Orr, J. C.; Laali, A.; Durrenberger, P. F.; Lazarus, K. A.; El Mdawar, M.-B.; Janes, S. M.; Hynds, R. E.

Basal cells are adult stem cells in the airway epithelium and regenerate differentiated cell populations, including the mucosecretory and ciliated cells that enact mucociliary clearance. Human airway basal cells can proliferate and produce differentiated epithelium in vitro. However, studies of airway epithelial differentiation mostly rely on immunohistochemical or immunofluorescence-based staining approaches, meaning that a quantitative approach is lacking. Here, we use a lentiviral reporter gene approach to transduce primary human basal cells with bioluminescence-based reporter constructs to monitor airway epithelial differentiation longitudinally. We generated three constructs driven by promoter sequences from the TP63, MUC5AC and FOXJ1 genes to quantitatively assess basal cell, ciliated cell and mucosecretory cell abundance, respectively. We validated these constructs by tracking differentiation of basal cells in air-liquid interface and organoid (bronchosphere) cultures.
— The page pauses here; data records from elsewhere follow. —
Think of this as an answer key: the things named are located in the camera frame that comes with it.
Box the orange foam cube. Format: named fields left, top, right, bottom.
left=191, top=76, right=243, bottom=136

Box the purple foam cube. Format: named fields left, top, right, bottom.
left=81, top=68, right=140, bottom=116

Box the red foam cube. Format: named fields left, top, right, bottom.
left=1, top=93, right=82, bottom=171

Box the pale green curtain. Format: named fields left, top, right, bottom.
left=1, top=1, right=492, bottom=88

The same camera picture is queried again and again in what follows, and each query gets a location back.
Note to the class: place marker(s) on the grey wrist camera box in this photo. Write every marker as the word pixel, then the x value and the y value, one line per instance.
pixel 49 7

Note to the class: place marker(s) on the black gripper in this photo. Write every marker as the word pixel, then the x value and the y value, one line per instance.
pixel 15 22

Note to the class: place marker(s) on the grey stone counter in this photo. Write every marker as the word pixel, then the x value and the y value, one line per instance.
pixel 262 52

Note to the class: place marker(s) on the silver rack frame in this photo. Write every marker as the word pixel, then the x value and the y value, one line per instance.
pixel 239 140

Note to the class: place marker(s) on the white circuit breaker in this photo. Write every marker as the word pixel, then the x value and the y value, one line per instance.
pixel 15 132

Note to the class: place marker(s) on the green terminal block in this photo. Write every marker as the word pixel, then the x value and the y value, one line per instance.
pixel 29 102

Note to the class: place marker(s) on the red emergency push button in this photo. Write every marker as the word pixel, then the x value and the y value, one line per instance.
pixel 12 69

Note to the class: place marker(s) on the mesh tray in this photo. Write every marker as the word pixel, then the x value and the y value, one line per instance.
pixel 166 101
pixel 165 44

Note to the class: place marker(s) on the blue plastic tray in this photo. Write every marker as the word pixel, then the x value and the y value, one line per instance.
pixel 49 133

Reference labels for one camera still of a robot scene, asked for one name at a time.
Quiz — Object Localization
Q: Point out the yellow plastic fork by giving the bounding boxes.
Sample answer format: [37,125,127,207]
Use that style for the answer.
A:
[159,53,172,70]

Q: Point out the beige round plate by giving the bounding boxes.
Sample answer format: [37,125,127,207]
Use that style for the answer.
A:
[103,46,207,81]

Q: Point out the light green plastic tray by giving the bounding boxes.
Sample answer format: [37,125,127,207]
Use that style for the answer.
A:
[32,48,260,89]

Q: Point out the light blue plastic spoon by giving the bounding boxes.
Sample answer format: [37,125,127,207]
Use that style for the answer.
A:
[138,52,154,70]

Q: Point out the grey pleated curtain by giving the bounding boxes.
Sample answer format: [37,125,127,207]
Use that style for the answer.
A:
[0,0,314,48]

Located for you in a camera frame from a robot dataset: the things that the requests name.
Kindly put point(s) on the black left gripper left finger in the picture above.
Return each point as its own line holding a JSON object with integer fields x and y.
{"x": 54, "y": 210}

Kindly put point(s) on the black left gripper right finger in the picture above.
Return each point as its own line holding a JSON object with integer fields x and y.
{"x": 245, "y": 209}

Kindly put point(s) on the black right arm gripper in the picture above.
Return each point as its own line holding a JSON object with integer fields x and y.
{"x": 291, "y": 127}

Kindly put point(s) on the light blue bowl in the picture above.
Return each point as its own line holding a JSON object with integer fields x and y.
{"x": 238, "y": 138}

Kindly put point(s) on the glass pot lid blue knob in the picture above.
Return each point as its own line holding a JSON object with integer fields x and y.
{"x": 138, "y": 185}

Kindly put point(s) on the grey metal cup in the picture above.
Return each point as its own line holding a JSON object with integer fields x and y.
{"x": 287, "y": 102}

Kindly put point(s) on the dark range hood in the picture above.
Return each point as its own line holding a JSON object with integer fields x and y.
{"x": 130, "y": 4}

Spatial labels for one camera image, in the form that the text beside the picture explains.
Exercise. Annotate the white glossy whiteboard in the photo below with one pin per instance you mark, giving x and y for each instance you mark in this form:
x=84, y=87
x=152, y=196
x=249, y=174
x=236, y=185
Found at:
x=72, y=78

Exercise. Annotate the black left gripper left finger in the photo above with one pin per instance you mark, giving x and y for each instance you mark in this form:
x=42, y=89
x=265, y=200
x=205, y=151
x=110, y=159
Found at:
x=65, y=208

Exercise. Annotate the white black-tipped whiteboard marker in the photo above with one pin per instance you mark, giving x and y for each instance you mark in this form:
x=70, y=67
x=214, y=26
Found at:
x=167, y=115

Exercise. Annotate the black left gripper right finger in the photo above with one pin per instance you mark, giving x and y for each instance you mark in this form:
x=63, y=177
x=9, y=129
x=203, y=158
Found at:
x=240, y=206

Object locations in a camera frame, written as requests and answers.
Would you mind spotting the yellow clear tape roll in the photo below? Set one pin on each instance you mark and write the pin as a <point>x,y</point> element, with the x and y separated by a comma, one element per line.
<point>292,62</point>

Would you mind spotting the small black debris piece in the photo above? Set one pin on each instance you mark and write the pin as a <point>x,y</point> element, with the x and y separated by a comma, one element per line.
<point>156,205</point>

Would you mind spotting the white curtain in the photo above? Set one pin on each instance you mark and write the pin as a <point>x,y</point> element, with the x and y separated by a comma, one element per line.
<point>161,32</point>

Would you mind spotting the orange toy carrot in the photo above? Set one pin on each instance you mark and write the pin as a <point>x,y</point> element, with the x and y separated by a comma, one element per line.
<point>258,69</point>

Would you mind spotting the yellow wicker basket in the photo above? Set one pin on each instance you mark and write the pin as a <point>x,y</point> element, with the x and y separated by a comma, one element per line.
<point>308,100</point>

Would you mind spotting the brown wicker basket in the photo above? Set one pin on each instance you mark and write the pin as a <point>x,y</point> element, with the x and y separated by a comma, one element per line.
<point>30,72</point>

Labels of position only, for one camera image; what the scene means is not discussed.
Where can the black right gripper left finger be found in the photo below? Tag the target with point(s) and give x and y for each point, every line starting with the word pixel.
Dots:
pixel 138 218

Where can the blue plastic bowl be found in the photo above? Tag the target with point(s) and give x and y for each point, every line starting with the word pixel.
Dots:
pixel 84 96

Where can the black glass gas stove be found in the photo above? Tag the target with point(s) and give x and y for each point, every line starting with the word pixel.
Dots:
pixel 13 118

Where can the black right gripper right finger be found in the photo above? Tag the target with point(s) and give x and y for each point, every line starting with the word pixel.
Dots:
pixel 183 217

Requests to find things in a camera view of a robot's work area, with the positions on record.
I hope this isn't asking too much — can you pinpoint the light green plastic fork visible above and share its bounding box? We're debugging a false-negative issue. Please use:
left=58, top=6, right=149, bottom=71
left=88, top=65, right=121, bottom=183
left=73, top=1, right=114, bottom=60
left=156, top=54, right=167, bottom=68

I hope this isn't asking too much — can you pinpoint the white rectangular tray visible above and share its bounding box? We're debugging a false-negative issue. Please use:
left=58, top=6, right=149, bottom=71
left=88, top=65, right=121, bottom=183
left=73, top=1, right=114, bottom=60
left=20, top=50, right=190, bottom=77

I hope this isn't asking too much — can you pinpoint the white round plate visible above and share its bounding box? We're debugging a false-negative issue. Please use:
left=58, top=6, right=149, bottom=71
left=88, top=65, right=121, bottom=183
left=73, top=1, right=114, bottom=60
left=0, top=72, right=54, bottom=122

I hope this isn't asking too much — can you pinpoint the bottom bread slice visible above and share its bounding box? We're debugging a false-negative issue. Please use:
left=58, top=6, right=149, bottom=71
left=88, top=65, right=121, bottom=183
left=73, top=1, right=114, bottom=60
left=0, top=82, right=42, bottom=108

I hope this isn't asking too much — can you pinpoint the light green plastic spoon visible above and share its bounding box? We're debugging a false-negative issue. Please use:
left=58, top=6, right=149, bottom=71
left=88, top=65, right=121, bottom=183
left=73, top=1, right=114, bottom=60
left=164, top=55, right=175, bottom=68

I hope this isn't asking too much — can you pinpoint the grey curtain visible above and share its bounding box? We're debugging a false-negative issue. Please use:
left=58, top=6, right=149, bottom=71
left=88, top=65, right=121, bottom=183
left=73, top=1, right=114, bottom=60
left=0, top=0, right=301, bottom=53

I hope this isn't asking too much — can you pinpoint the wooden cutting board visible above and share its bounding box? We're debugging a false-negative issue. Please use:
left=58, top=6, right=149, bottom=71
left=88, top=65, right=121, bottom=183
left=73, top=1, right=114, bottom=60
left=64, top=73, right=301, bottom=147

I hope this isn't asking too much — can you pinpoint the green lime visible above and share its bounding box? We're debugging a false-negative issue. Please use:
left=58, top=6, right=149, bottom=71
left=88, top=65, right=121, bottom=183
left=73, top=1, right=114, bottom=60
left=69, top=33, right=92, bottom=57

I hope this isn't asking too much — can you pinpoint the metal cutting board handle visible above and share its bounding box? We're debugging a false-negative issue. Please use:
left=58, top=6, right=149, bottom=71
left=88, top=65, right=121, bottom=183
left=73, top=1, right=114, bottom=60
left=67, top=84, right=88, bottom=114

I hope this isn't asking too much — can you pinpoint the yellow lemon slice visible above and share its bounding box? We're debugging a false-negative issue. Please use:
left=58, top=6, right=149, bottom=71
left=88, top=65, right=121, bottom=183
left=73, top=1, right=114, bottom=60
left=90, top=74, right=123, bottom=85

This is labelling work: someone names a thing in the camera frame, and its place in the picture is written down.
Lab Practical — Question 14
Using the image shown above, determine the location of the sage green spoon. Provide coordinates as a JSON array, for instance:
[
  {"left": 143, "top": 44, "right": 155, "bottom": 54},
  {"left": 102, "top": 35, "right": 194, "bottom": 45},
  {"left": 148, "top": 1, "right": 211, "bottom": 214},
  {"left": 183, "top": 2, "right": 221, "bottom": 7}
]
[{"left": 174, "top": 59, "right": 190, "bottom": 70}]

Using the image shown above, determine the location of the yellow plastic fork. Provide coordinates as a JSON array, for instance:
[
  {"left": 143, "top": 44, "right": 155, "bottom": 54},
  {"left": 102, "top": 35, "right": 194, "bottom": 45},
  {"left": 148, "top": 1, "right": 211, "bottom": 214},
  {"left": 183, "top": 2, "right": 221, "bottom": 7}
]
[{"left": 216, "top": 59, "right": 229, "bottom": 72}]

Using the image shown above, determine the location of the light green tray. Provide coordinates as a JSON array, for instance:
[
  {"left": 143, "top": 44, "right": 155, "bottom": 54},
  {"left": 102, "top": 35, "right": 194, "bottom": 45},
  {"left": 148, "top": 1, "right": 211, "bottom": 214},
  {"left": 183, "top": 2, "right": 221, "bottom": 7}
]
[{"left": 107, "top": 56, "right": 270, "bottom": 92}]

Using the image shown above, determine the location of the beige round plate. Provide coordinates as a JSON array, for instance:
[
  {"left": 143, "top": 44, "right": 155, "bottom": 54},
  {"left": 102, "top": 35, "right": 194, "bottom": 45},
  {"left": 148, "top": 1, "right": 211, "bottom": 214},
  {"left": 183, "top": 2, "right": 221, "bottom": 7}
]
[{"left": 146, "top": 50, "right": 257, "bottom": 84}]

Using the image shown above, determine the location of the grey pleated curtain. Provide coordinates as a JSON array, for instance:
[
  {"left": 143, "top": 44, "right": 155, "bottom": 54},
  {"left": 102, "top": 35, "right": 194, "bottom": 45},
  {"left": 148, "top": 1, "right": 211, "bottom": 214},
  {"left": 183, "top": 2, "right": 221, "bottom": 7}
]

Transduced cells also responded appropriately to stimulation with interleukin 13 (IL-13; to increase mucosecretory differentiation and mucus production) and IL-6 (to increase ciliated cell differentiation). We anticipate that these constructs will be a valuable resource for researchers monitoring airway epithelial cell differentiation in primary epithelial and/or induced pluripotent stem cell (iPSC) cell cultures.